• [What you will do]:
Your task is to write out all of the records once more, exactly.

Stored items
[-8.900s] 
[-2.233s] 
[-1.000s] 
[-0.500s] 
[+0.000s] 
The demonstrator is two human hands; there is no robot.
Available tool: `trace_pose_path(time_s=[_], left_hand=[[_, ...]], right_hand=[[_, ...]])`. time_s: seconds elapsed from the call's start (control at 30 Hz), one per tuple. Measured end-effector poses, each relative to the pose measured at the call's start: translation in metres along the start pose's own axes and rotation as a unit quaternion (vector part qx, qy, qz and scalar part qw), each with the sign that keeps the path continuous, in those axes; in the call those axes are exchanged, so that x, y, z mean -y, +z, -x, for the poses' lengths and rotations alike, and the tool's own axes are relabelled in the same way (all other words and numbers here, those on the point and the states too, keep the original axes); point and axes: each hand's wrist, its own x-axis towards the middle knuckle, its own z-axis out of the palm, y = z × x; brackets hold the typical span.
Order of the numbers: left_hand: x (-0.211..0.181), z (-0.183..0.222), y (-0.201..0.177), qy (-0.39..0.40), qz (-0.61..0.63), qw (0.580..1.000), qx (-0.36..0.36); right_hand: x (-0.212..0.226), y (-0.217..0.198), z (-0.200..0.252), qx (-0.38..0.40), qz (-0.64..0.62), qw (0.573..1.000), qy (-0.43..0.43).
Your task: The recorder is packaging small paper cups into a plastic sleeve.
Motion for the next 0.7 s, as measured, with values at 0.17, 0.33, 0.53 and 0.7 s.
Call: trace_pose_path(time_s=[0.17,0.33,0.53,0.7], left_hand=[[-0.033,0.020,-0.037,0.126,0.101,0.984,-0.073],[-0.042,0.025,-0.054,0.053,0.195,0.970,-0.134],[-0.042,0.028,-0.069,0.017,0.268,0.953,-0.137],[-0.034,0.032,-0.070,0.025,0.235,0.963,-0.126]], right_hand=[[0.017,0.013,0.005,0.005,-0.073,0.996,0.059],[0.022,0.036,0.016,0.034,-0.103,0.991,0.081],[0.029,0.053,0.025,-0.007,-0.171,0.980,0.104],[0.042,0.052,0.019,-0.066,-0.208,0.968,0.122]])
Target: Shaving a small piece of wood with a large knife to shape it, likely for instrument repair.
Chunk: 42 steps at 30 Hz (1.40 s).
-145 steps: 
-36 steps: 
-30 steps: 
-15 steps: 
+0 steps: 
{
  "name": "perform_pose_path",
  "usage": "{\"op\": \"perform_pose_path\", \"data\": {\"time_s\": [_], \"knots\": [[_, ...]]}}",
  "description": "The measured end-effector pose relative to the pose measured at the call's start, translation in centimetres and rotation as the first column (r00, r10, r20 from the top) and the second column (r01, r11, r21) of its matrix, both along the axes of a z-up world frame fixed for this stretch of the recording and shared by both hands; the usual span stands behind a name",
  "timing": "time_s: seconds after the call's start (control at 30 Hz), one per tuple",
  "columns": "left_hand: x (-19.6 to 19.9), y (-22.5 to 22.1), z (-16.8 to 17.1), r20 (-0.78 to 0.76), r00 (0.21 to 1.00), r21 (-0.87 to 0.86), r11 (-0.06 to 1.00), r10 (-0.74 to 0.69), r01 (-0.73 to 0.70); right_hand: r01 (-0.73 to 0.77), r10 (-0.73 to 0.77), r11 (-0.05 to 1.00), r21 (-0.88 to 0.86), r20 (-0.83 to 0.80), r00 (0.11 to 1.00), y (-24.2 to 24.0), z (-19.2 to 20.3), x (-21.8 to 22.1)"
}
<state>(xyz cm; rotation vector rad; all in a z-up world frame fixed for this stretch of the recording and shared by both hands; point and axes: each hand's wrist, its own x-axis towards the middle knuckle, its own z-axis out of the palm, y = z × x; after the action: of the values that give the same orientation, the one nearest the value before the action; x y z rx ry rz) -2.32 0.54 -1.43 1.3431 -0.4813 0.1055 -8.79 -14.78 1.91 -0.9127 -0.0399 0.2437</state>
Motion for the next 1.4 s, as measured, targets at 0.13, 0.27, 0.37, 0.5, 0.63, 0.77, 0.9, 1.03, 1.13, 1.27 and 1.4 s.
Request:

• [Response to the task]:
[-8.900s] 
[-2.233s] 
[-1.000s] 
[-0.500s] 
[+0.000s] 
The demonstrator is two human hands; there is no robot.
Available tool: `trace_pose_path(time_s=[_], left_hand=[[_, ...]], right_hand=[[_, ...]])`. time_s: seconds elapsed from the call's start (control at 30 Hz), one per tuple. Measured end-effector poses, each relative to the pose measured at the call's start: translation in metres along the start pose's own axes and rotation as a unit quaternion (vector part qx, qy, qz and scalar part qw), each with the sign that keeps the path continuous, in those axes; in the call those axes are exchanged, so that x, y, z mean -y, +z, -x, for the poses' lengths and rotations alike, and the tool's own axes are relabelled in the same way (all other words and numbers here, those on the point and the states too, keep the original axes); point and axes: each hand's wrist, its own x-axis towards the middle knuckle, its own z-axis out of the palm, y = z × x; brackets hold the typical span.
Order of the numbers: left_hand: x (-0.211..0.181), z (-0.183..0.222), y (-0.201..0.177), qy (-0.39..0.40), qz (-0.61..0.63), qw (0.580..1.000), qx (-0.36..0.36); right_hand: x (-0.212..0.226), y (-0.217..0.198), z (-0.200..0.252), qx (-0.38..0.40), qz (-0.64..0.62), qw (0.573..1.000), qy (-0.43..0.43).
Your task: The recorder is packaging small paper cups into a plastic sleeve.
Motion for the next 0.7 s, as measured, with values at 0.17, 0.33, 0.53 and 0.7 s.
Call: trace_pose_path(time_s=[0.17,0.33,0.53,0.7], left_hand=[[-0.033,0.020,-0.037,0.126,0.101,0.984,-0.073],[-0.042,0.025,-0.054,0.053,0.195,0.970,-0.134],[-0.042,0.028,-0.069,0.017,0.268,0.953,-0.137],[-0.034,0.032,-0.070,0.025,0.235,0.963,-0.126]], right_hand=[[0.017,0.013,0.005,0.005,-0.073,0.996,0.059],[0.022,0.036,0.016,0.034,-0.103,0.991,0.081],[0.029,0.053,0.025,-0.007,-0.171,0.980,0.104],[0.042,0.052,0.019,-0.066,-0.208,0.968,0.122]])
Target: Shaving a small piece of wood with a large knife to shape it, likely for instrument repair.
Chunk: 42 steps at 30 Hz (1.40 s).
-145 steps: 
-36 steps: 
-30 steps: 
-15 steps: 
+0 steps: 
{
  "name": "perform_pose_path",
  "usage": "{\"op\": \"perform_pose_path\", \"data\": {\"time_s\": [_], \"knots\": [[_, ...]]}}",
  "description": "The measured end-effector pose relative to the pose measured at the call's start, translation in centimetres and rotation as the first column (r00, r10, r20 from the top) and the second column (r01, r11, r21) of its matrix, both along the axes of a z-up world frame fixed for this stretch of the recording and shared by both hands; the usual span stands behind a name",
  "timing": "time_s: seconds after the call's start (control at 30 Hz), one per tuple",
  "columns": "left_hand: x (-19.6 to 19.9), y (-22.5 to 22.1), z (-16.8 to 17.1), r20 (-0.78 to 0.76), r00 (0.21 to 1.00), r21 (-0.87 to 0.86), r11 (-0.06 to 1.00), r10 (-0.74 to 0.69), r01 (-0.73 to 0.70); right_hand: r01 (-0.73 to 0.77), r10 (-0.73 to 0.77), r11 (-0.05 to 1.00), r21 (-0.88 to 0.86), r20 (-0.83 to 0.80), r00 (0.11 to 1.00), y (-24.2 to 24.0), z (-19.2 to 20.3), x (-21.8 to 22.1)"
}
<state>(xyz cm; rotation vector rad; all in a z-up world frame fixed for this stretch of the recording and shared by both hands; point and axes: each hand's wrist, its own x-axis towards the middle knuckle, its own z-axis out of the palm, y = z × x; after the action: of the values that give the same orientation, the one nearest the value before the action; x y z rx ry rz) -2.32 0.54 -1.43 1.3431 -0.4813 0.1055 -8.79 -14.78 1.91 -0.9127 -0.0399 0.2437</state>
Motion for the next 1.4 s, as measured, targets at 0.13, 0.27, 0.37, 0.5, 0.63, 0.77, 0.9, 1.03, 1.13, 1.27 and 1.4 s.
Request:

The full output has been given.